Further down the page, we can see the “Transactions” section where in the left column are the inputs and in the left column are the outputs. In the last item on this list we see an entry of 0.29891466 Bitcoin (somewhere around U$19 thousand), which was dissolved in 45 exits for different wallets. That is, cybercriminals transfer money to several different wallets to make the investigation process more difficult. But only make it difficult, as there is no way to make a Bitcoin transaction that does not generate a public trail.
As Daniel Conquieri, COO of BitcoinTrade explained, in an interview with The Hack in November of last year, specifically Bitcoins are extremely traceable. In addition, cryptocurrency brokers list the wallets, identifying which ones belong to the same owner and blocking transactions from wallets that were discovered with illegal money.

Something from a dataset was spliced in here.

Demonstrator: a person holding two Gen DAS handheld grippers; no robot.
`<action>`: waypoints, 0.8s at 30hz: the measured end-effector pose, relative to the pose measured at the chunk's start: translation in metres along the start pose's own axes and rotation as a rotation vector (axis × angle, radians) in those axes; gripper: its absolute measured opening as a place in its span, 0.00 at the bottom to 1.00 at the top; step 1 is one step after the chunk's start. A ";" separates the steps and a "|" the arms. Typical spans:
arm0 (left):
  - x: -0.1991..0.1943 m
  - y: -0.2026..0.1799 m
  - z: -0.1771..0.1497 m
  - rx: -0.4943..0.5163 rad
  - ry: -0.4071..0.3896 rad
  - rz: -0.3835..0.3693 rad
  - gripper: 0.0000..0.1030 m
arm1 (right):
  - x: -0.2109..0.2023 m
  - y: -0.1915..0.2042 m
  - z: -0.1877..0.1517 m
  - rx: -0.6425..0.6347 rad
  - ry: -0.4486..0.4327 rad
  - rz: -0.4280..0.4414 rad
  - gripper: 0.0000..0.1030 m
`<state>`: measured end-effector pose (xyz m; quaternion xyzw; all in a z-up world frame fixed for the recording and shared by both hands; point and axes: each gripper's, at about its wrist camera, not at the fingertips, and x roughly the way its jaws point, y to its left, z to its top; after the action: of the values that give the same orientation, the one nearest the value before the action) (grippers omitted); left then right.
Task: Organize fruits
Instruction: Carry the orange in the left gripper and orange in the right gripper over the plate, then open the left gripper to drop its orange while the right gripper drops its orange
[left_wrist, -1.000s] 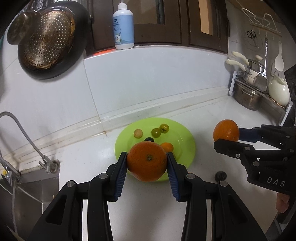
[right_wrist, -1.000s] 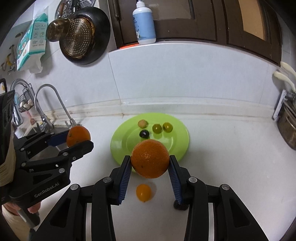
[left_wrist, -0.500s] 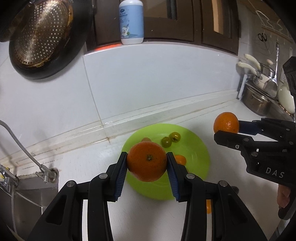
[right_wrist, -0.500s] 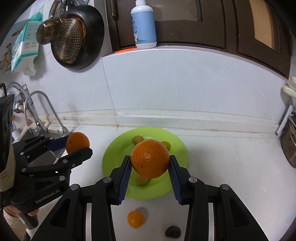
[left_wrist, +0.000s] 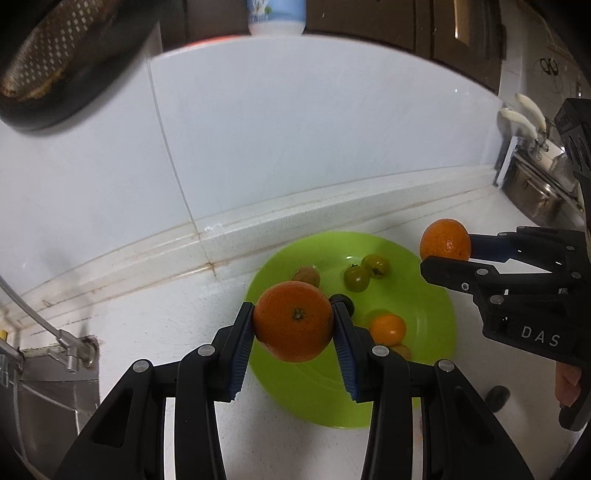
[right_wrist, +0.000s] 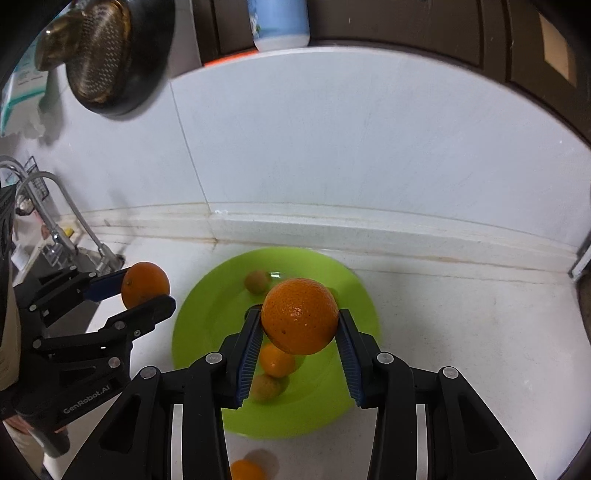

“There are platforms that do what we call blacklist or whitelist, which are wallets that are somehow identified as wallets that traded stolen bitcoins or were the target of scams. These wallets are blocked and the world’s leading bitcoin exchange agencies do not allow you to receive money from stolen wallets […] A user can open a private wallet and start moving around secretly. However, when he goes to trade in a large international brokerage, these portfolios will relate and the broker will identify that that deposit came from another portfolio, from the same owner…. In fact, the market has been evolving in this issue of traceability,” said Conquieri.
Since January 2009, when Bitcoin was launched (along with the whole cryptocurrency movement), the police, together with the entities that manage this system, are mapping and analyzing the cryptocurrency portfolios involved in cyber crimes and fruits. As a result, forensic investigators are becoming increasingly adept at mapping criminal activity on the blockchain to uncover the trails that lead to the perpetrators of a crime.
Based on this strategy, the FBI (of course, along with other unique forensic investigation technologies) managed to identify where part of the U$ 5 million paid by Colonial Pipeline went to to DarkSide ransomware operators and with it recovered U$ 2.3 million.
However, despite being quite transparent, as we can see in the example of the Bitcoin website, in some cases, tracking a high number of transactions may require specialized professionals and software, in addition to computational processing power.
UOne company that performs forensic investigation into cryptocurrency theft is Bitquery, which is based in New York, USA, but the raw computing work takes place in Finland, where, according to The Washington Post, the servers simultaneously process around 300 terabytes of data extracted from the Blockchain in real time.
The newspaper explains that there are even more advanced forensic tools, which can reveal the owner’s IP address and even if the wallet address was found published on the dark web, which helps in identifying cybercriminals.
These tools, which require a simultaneous processing power of 300 Terabytes, can be quite costly. But for a company that pays $40 million as a ransom for cybercriminals (as was the case with CNA Financial) maybe it’s not that expensive.